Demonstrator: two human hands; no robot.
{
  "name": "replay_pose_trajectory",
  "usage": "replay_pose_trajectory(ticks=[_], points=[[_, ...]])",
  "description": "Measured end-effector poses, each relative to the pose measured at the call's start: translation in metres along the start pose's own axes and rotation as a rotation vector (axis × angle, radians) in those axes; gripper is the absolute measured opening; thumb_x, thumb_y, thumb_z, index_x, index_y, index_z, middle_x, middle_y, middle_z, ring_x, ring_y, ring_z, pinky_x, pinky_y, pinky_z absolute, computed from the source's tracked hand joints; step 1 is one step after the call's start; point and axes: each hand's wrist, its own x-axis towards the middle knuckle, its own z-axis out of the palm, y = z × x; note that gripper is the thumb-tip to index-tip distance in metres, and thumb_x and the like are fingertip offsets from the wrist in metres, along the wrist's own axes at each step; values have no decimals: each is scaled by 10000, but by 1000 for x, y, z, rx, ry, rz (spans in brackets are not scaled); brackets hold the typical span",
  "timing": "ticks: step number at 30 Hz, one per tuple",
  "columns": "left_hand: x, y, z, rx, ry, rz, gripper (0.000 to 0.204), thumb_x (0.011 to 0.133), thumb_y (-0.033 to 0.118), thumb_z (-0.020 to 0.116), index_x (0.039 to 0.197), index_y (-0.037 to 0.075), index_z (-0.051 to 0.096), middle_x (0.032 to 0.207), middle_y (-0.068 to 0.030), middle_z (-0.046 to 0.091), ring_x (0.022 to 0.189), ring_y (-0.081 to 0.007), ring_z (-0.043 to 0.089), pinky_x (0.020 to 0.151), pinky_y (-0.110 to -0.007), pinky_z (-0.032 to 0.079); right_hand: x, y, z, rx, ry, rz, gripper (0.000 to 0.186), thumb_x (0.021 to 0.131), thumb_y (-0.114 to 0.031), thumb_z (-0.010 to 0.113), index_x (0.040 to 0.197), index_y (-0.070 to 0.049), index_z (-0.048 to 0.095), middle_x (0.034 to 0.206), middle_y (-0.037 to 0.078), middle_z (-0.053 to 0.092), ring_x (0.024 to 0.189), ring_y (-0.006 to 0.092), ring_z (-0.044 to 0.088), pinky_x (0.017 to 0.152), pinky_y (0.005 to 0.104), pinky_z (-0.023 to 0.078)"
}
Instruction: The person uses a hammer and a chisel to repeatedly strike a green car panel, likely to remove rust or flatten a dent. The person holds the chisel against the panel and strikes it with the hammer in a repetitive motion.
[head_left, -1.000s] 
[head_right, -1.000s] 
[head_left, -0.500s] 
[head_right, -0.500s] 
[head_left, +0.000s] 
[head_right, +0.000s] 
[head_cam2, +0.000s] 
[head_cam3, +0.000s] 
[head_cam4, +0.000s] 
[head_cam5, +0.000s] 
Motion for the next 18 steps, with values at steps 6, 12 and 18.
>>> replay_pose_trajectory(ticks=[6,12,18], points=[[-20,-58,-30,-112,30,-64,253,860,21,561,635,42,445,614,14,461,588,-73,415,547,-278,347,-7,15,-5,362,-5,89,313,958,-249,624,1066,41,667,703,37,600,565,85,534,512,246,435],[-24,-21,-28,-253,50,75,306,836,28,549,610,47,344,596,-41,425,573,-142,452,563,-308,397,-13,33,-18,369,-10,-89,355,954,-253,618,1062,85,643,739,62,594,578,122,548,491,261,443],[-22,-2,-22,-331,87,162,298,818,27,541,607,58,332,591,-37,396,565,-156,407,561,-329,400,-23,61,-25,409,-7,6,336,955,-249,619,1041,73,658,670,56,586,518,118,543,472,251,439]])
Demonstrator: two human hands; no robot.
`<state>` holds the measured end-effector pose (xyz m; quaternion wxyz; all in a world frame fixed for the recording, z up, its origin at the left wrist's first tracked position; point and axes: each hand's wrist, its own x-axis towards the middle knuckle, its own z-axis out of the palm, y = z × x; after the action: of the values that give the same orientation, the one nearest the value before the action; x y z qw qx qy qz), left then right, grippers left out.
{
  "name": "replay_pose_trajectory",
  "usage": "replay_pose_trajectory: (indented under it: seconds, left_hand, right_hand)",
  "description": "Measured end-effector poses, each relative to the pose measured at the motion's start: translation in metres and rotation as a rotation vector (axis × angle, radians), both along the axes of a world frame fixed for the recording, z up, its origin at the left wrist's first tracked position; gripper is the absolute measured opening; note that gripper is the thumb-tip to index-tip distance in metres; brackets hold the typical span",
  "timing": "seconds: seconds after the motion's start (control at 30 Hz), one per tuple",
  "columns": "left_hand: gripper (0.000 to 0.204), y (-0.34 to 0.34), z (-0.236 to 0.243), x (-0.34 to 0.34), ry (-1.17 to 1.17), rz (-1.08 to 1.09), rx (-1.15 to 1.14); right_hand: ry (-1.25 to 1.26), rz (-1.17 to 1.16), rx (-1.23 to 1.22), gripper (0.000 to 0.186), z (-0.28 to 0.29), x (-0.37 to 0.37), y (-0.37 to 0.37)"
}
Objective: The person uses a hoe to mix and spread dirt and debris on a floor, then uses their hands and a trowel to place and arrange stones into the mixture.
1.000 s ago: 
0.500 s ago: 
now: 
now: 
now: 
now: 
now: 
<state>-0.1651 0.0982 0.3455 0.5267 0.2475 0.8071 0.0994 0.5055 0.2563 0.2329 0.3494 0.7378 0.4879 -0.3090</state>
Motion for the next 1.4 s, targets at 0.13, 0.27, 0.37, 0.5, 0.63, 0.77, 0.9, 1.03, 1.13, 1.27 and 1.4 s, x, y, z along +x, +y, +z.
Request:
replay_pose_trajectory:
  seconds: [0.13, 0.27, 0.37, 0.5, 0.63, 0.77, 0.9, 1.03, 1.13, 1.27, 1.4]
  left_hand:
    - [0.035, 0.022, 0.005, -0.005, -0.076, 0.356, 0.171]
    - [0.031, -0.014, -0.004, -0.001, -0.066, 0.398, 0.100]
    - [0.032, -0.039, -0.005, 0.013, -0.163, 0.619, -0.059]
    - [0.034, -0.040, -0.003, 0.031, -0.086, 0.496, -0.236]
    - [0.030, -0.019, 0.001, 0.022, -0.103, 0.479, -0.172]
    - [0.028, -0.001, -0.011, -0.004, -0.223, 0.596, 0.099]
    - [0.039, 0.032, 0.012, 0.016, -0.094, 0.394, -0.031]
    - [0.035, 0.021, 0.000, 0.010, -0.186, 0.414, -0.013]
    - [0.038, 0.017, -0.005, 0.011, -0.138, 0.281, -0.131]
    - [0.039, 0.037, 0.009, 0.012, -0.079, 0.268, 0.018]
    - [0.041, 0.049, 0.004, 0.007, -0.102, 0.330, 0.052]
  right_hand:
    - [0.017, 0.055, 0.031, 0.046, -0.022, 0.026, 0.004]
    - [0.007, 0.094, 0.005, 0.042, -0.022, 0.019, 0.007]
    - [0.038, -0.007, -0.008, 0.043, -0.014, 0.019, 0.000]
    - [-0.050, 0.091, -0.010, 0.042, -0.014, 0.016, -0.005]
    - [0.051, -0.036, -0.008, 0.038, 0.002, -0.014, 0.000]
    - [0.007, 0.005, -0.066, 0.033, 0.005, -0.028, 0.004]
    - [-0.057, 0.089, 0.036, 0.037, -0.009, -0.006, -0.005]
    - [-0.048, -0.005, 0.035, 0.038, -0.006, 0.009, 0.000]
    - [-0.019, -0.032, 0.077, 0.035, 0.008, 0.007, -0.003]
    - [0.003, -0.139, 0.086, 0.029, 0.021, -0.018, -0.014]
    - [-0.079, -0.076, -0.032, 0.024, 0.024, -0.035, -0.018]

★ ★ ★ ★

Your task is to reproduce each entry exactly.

RESPONSE TO THE EXERCISE —
Demonstrator: two human hands; no robot.
{
  "name": "replay_pose_trajectory",
  "usage": "replay_pose_trajectory(ticks=[_], points=[[_, ...]])",
  "description": "Measured end-effector poses, each relative to the pose measured at the call's start: translation in metres along the start pose's own axes and rotation as a rotation vector (axis × angle, radians) in those axes; gripper is the absolute measured opening; thumb_x, thumb_y, thumb_z, index_x, index_y, index_z, middle_x, middle_y, middle_z, ring_x, ring_y, ring_z, pinky_x, pinky_y, pinky_z absolute, computed from the source's tracked hand joints; step 1 is one step after the call's start; point and axes: each hand's wrist, its own x-axis towards the middle knuckle, its own z-axis out of the palm, y = z × x; note that gripper is the thumb-tip to index-tip distance in metres, and thumb_x and the like are fingertip offsets from the wrist in metres, along the wrist's own axes at each step; values have no decimals: each is scaled by 10000, but by 1000 for x, y, z, rx, ry, rz (spans in brackets are not scaled); brackets hold the typical span",
  "timing": "ticks: step number at 30 Hz, one per tuple",
  "columns": "left_hand: x, y, z, rx, ry, rz, gripper (0.000 to 0.204), thumb_x (0.011 to 0.133), thumb_y (-0.033 to 0.118), thumb_z (-0.020 to 0.116), index_x (0.039 to 0.197), index_y (-0.037 to 0.075), index_z (-0.051 to 0.096), middle_x (0.032 to 0.207), middle_y (-0.068 to 0.030), middle_z (-0.046 to 0.091), ring_x (0.022 to 0.189), ring_y (-0.081 to 0.007), ring_z (-0.043 to 0.089), pinky_x (0.020 to 0.151), pinky_y (-0.110 to -0.007), pinky_z (-0.032 to 0.079); right_hand: x, y, z, rx, ry, rz, gripper (0.000 to 0.186), thumb_x (0.021 to 0.131), thumb_y (-0.114 to 0.031), thumb_z (-0.010 to 0.113), index_x (0.040 to 0.197), index_y (-0.070 to 0.049), index_z (-0.048 to 0.095), middle_x (0.034 to 0.206), middle_y (-0.037 to 0.078), middle_z (-0.053 to 0.092), ring_x (0.024 to 0.189), ring_y (-0.006 to 0.092), ring_z (-0.044 to 0.088), pinky_x (0.017 to 0.152), pinky_y (0.005 to 0.104), pinky_z (-0.023 to 0.078)"
}
Instruction: The person uses a hammer and a chisel to repeatedly strike a green car panel, likely to remove rust or flatten a dent. The person holds the chisel against the panel and strikes it with the hammer in a repetitive motion.
[head_left, -1.000s] 
[head_right, -1.000s] 
[head_left, -0.500s] 
[head_right, -0.500s] 
[head_left, +0.000s] 
[head_right, +0.000s] 
[head_cam2, +0.000s] 
[head_cam3, +0.000s] 
[head_cam4, +0.000s] 
[head_cam5, +0.000s] 
Motion for the next 18 steps, with values at steps 6, 12 and 18.
>>> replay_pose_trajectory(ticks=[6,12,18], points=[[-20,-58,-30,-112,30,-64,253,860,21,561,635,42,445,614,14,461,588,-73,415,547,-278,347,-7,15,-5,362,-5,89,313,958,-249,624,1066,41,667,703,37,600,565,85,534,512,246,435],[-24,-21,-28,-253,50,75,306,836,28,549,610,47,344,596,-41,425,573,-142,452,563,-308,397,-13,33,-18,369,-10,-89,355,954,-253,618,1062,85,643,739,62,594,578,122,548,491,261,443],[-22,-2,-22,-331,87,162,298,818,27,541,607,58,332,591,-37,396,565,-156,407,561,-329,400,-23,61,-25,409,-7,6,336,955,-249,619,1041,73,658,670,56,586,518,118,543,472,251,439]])
Demonstrator: two human hands; no robot.
`<state>` holds the measured end-effector pose (xyz m; quaternion wxyz; all in a world frame fixed for the recording, z up, its origin at the left wrist's first tracked position; point and axes: each hand's wrist, its own x-axis towards the middle knuckle, its own z-axis out of the palm, y = z × x; after the action: of the values that give the same orientation, the one nearest the value before the action; x y z qw qx qy qz), left then right, grippers left out.
{
  "name": "replay_pose_trajectory",
  "usage": "replay_pose_trajectory: (indented under it: seconds, left_hand, right_hand)",
  "description": "Measured end-effector poses, each relative to the pose measured at the motion's start: translation in metres and rotation as a rotation vector (axis × angle, radians), both along the axes of a world frame fixed for the recording, z up, its origin at the left wrist's first tracked position; gripper is the absolute measured opening; note that gripper is the thumb-tip to index-tip distance in metres; brackets hold the typical span",
  "timing": "seconds: seconds after the motion's start (control at 30 Hz), one per tuple",
  "columns": "left_hand: gripper (0.000 to 0.204), y (-0.34 to 0.34), z (-0.236 to 0.243), x (-0.34 to 0.34), ry (-1.17 to 1.17), rz (-1.08 to 1.09), rx (-1.15 to 1.14); right_hand: ry (-1.25 to 1.26), rz (-1.17 to 1.16), rx (-1.23 to 1.22), gripper (0.000 to 0.186), z (-0.28 to 0.29), x (-0.37 to 0.37), y (-0.37 to 0.37)"
}
Objective: The person uses a hoe to mix and spread dirt and debris on a floor, then uses their hands and a trowel to place and arrange stones into the mixture.
1.000 s ago: 
0.500 s ago: 
now: 
now: 
now: 
now: 
now: 
<state>-0.1651 0.0982 0.3455 0.5267 0.2475 0.8071 0.0994 0.5055 0.2563 0.2329 0.3494 0.7378 0.4879 -0.3090</state>
Motion for the next 1.4 s, targets at 0.13, 0.27, 0.37, 0.5, 0.63, 0.77, 0.9, 1.03, 1.13, 1.27 and 1.4 s, x, y, z along +x, +y, +z.
Request:
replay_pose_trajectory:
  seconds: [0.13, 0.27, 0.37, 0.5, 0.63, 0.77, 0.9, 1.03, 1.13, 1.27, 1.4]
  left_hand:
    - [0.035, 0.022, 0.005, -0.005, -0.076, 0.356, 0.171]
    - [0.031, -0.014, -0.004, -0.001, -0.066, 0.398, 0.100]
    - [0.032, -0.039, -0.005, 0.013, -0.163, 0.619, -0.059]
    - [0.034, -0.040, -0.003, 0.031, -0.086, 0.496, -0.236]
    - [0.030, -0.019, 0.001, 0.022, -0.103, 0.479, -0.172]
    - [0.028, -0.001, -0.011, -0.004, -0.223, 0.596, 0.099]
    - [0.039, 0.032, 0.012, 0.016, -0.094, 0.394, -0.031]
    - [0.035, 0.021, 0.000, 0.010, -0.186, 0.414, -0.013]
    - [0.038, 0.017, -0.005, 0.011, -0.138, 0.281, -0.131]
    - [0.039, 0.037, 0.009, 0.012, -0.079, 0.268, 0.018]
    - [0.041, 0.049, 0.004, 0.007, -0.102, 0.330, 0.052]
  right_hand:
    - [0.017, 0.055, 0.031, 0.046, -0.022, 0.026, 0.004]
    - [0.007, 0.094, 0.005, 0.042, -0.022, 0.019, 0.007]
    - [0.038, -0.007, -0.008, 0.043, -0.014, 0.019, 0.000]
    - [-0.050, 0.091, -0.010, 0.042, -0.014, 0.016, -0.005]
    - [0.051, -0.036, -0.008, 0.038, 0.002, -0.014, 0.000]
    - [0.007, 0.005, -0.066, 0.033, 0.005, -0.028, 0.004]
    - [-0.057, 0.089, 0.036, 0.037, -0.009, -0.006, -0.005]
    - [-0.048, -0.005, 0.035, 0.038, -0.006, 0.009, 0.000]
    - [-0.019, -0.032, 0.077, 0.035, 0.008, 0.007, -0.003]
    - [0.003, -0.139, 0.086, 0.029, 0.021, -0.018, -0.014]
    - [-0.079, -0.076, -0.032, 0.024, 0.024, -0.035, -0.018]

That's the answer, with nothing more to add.